Once again we understood a great deal about the neurophysiology of this debilitating, terrifying disease, but lacked satisfactory treatments. We could only hope to control the symptoms, but we rarely expected a full recovery and return to a normal, productive life.

Advances in communication technology and translation software allowed all the people researching every aspect of this disease to work almost as a single mind. It was no longer necessary to attend conferences in far-off cities or unwittingly duplicate work already done or follow avenues of research previously traveled.

Then a breakthrough at Stanford University created the first computer capable of thought: genuine, undeniable artificial intelligence. Everyone called them the Machines.

The Machines were fed everything we knew about the brain, its evolution, its chemistry and anatomy, everything discovered about schizophrenia, hundreds of thousands of case files and thousands of research studies. The Machines, myriads of them connected in a network, began designing experiments and, much to everyone’s astonishment, producing the results with absolute clarity and confidence, without actually involving any patients. The Machines acquired this power of predictability because, from their point of view, the answers were implicit in what we already knew. Next the Machines designed equipment for the chemical analysis of specific genes and sequences of genes.

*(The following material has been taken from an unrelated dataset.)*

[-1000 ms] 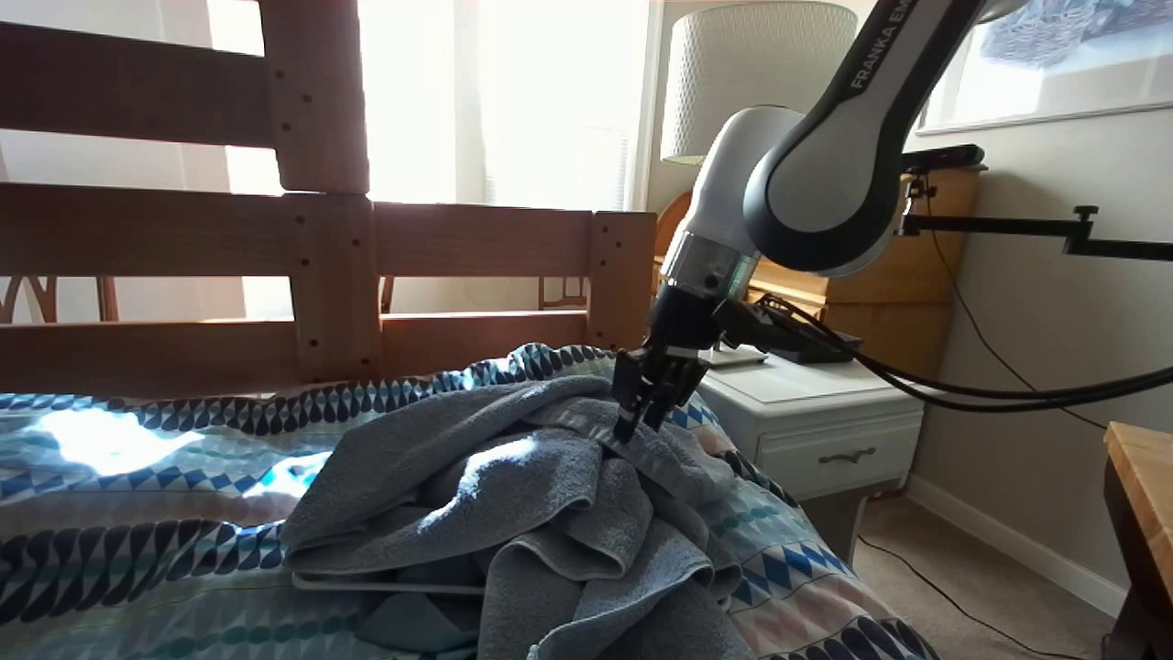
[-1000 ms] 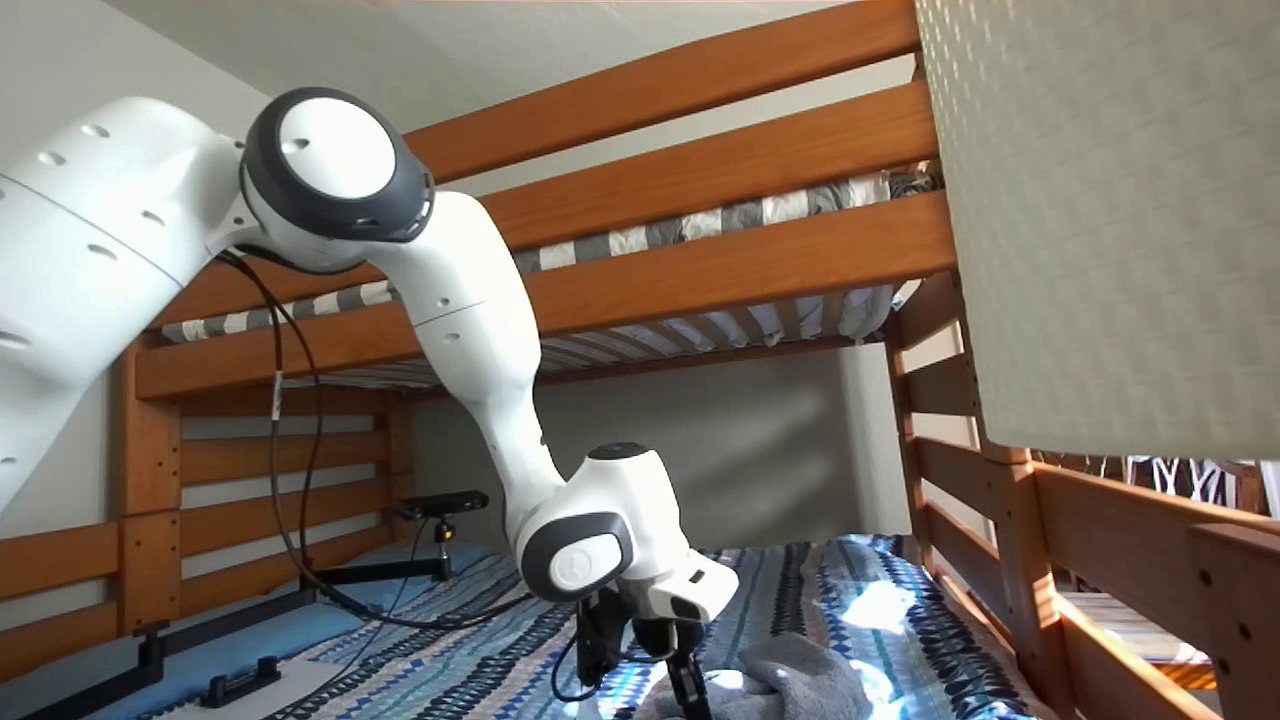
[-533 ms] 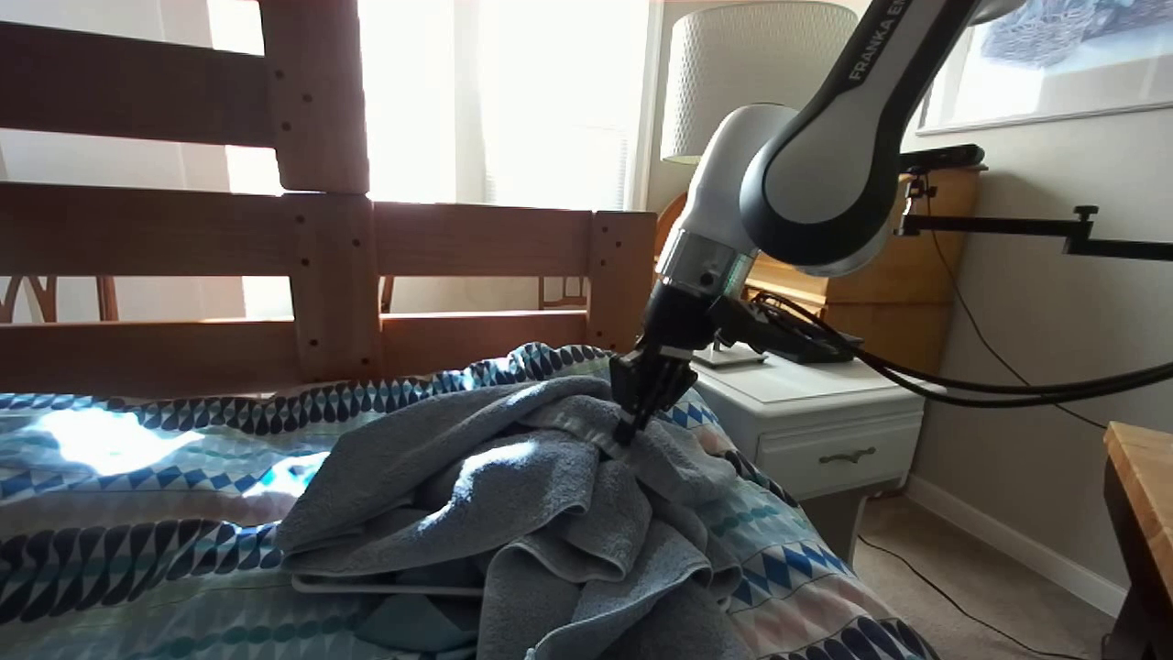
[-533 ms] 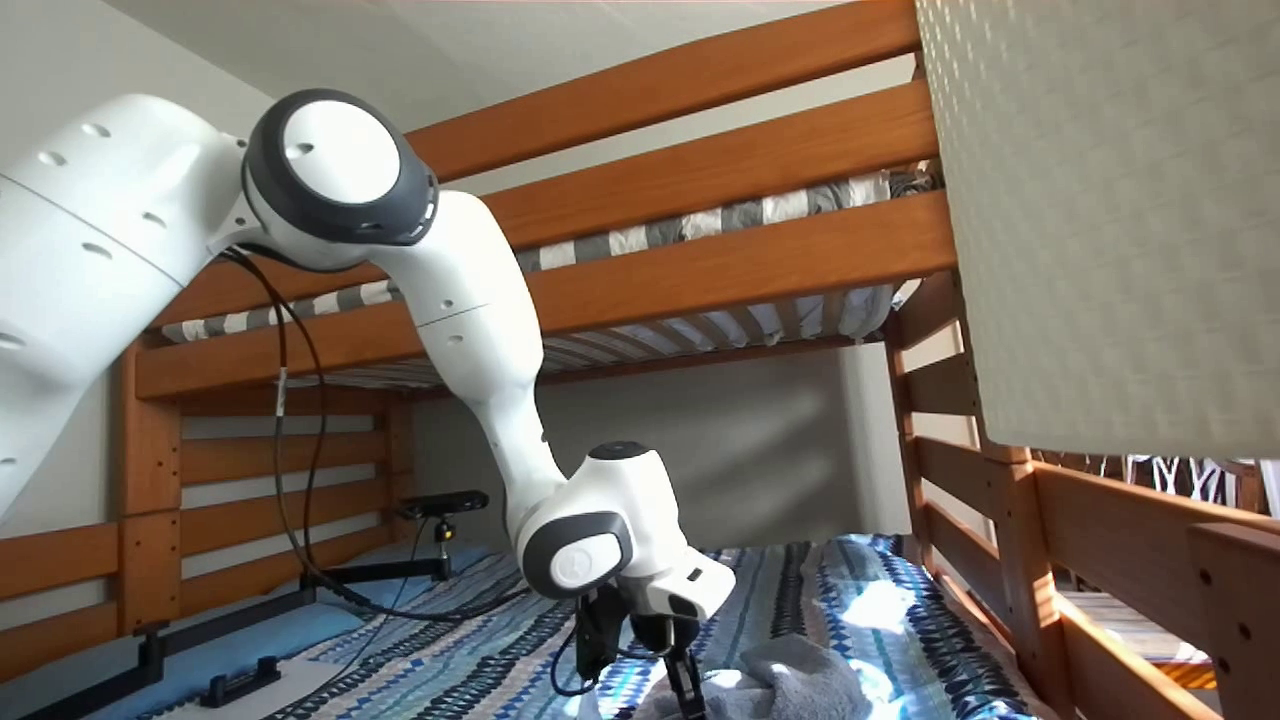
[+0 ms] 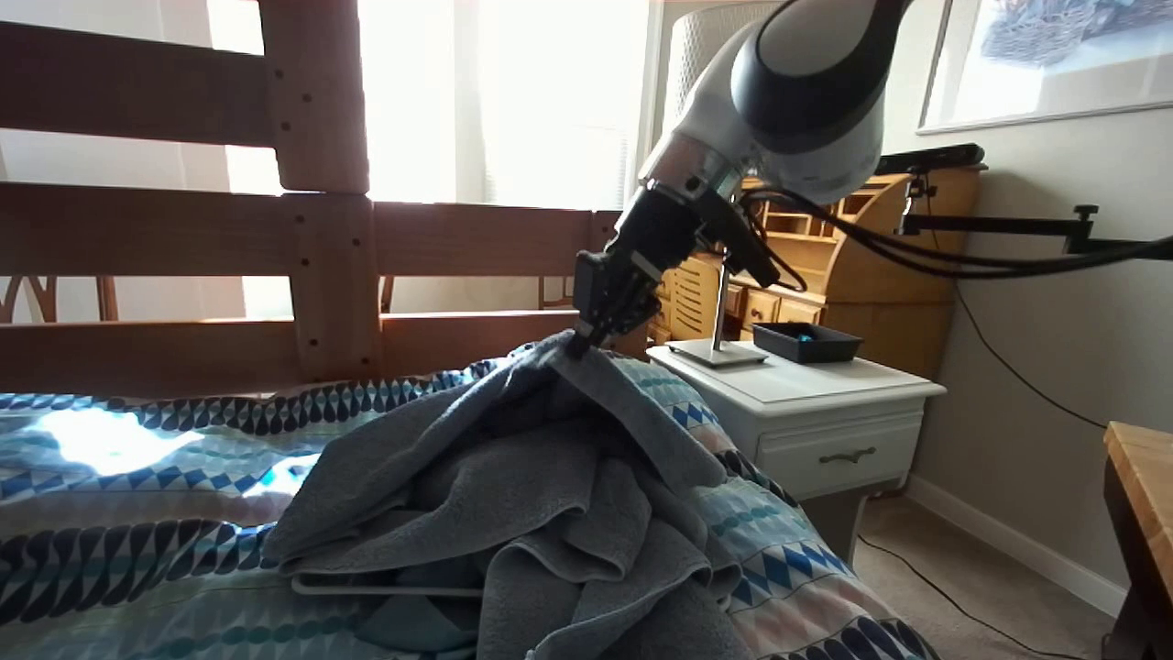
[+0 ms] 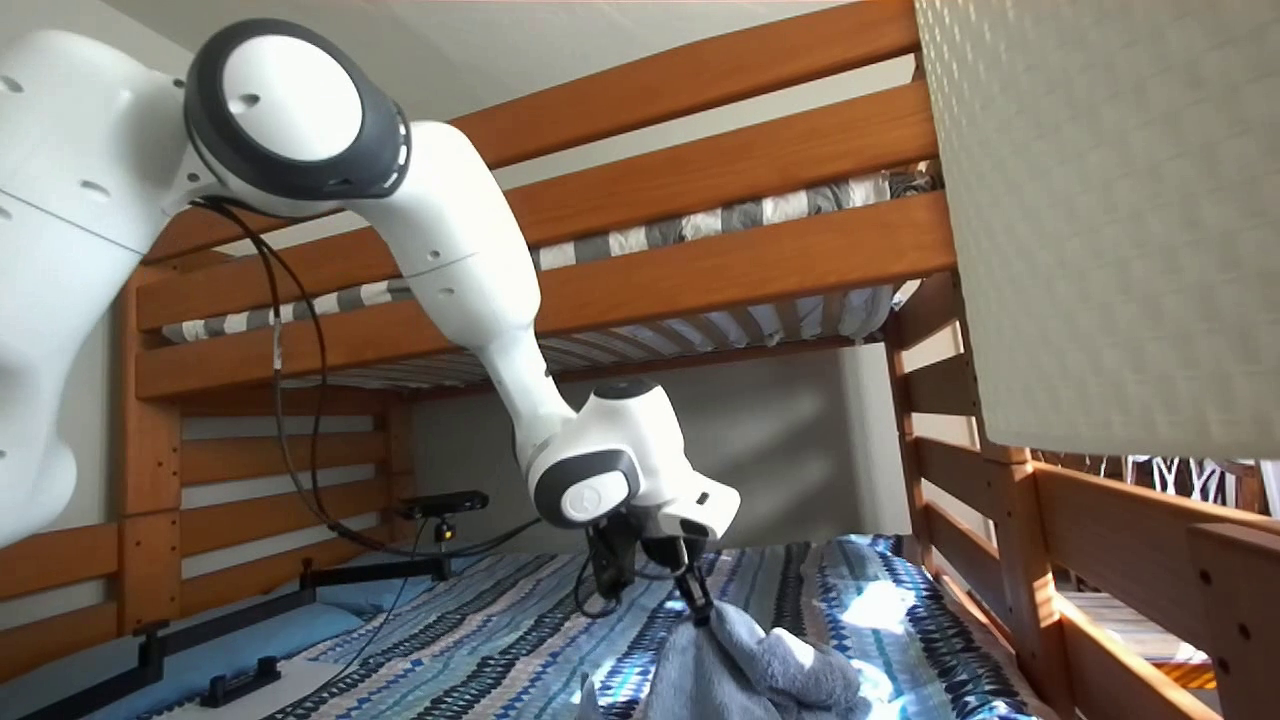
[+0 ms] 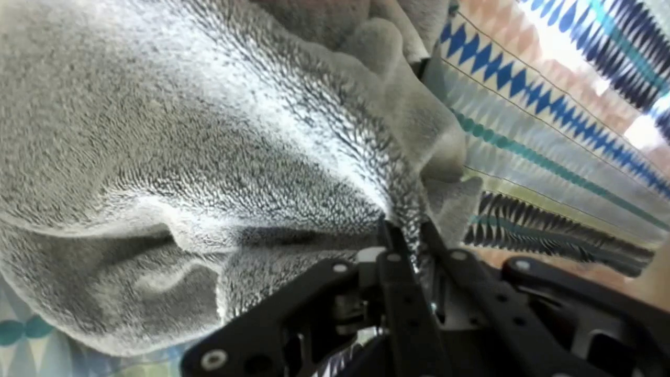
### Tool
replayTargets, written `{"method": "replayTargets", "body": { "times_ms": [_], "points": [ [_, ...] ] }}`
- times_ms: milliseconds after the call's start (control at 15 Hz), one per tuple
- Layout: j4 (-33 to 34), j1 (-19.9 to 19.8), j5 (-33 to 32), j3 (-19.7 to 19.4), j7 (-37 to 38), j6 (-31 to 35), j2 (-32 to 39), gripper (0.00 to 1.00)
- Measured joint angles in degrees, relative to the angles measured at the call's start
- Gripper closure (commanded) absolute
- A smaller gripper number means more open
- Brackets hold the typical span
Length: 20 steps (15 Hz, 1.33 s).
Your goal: Move the towel to the left
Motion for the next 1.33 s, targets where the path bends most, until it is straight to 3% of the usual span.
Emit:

We were inundated with data and results to the point where our finest, most creative minds could not keep up. Collectively we felt, all of a sudden, slow witted and unimaginative. We were like passengers forced to disembark in mid-journey from a train and to stand on a rural platform watching, bewildered and helpless, as the cars sped away from us, each second smalling in the distance. We had become bystanders whose only function was to comment on the discoveries on television news programs. Like high school students presenting a class report, we were often embarrassed at not being able to fully explain how the new drugs invented by the Machines worked.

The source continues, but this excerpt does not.